Monticello
Víctor J. Vázquez
Oro
El Observatorio
ME debo estar volviendo viejo. Nunca antes me habían resultado tan evocadores los paisajes. Pero ayer me sucedió como aquel otro día de hace un par de meses en Arizona. Las cosas habían cambiado radicalmente y, sin embargo, la sensación placentera de estar contemplando una tierra con ojos distintos, nuevos, esclarecedores de una esencia (o al menos eso me creo) me inundó de nuevo. Ayer no me llevaban; era yo quien conducía. Ayer no iba solo. Veía y hablaba y disfrutaba la perspectiva con ella. Como tantas otras veces en los últimos veintiocho años. Y compartíamos puntos de vista y discutíamos con la misma vehemencia con que solemos hacerlo. De tantas cosas, de tanta gente. Tanta vida. Y a la vez, casi sin percatarnos, la escena se iba haciendo dueña de nosotros. Nos penetraba. Iba dejando una huella indeleble. La insolente rectitud de aquel entonces se tornaba en la sinuosa voluptuosidad de una bella carretera con curvas.

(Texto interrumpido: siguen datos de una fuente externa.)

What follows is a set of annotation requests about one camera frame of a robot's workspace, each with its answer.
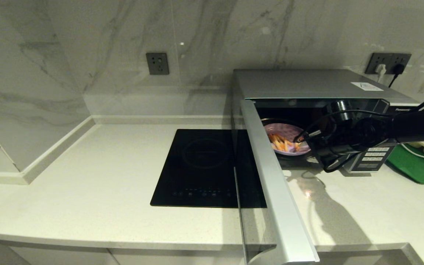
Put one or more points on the white power plug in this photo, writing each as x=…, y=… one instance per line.
x=381, y=69

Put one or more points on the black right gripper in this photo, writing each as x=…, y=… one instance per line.
x=337, y=145

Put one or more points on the black power plug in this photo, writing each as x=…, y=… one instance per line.
x=399, y=68

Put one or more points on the grey double wall socket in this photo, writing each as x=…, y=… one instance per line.
x=371, y=59

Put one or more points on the white label sticker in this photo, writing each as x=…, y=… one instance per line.
x=367, y=86

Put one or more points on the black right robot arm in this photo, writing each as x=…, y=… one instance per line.
x=410, y=127

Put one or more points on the green cutting board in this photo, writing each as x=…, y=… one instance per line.
x=410, y=165

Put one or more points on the silver microwave oven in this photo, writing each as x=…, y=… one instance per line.
x=307, y=84

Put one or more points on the black induction cooktop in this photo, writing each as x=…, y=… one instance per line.
x=197, y=169

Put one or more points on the grey single wall socket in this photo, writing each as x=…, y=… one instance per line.
x=157, y=63

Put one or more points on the black glass microwave door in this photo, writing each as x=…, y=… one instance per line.
x=278, y=191

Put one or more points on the purple plate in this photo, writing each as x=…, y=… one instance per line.
x=285, y=129

La calma planitud del desierto se cambiaba por el ondulante vaivén de la campiña cordobesa y jienense, por esa bella sucesión de colinas redondeadas cuya superficie lisa y elipsoidal recuerda una interposición de caderas femeninas de piel tersa y fragante que se recuestan de costado en una tierra aún más honda, más profunda, que apenas podíamos distinguir porque se podría decir que la sobrevolábamos. Volvíamos de la tierra y a la tierra y a través de ella a la razón materna de todo. Y nos envolvían los colores verdes de los prados que se dirían vello aterciopelado de aquellas caderas y los marrones descarnados dispuestos a que la vida despierte en ellos. Pero era imposible perder la atención de esas otras colinas peinadas con pulcritud milimétrica, moteadas con precisión ortogonal por el verdadero icono de esta tierra y estas gentes, ese olivo legendario cuyo humilde achaparramiento es fuente de ese oro líquido con el que nos habíamos deleitado a la hora del desayuno. Cuando uno contempla la orgullosa altivez de esas colinas comprende inmediatamente la otra altivez (que diría el poeta), la de esos hombres y mujeres que las han hecho posibles y que año tras año se empeñan y se afanan en extraer el producto de esa madre voluptuosa y caprichosa que es la tierra. Y uno, que no es andaluz sino por vocación, comprende inmediatamente que Andalucía también es esto, su tierra y sus olivos, y que sus gentes, creadoras en cierta medida de ambos, pueden sentirse y verse reflejados en ellos.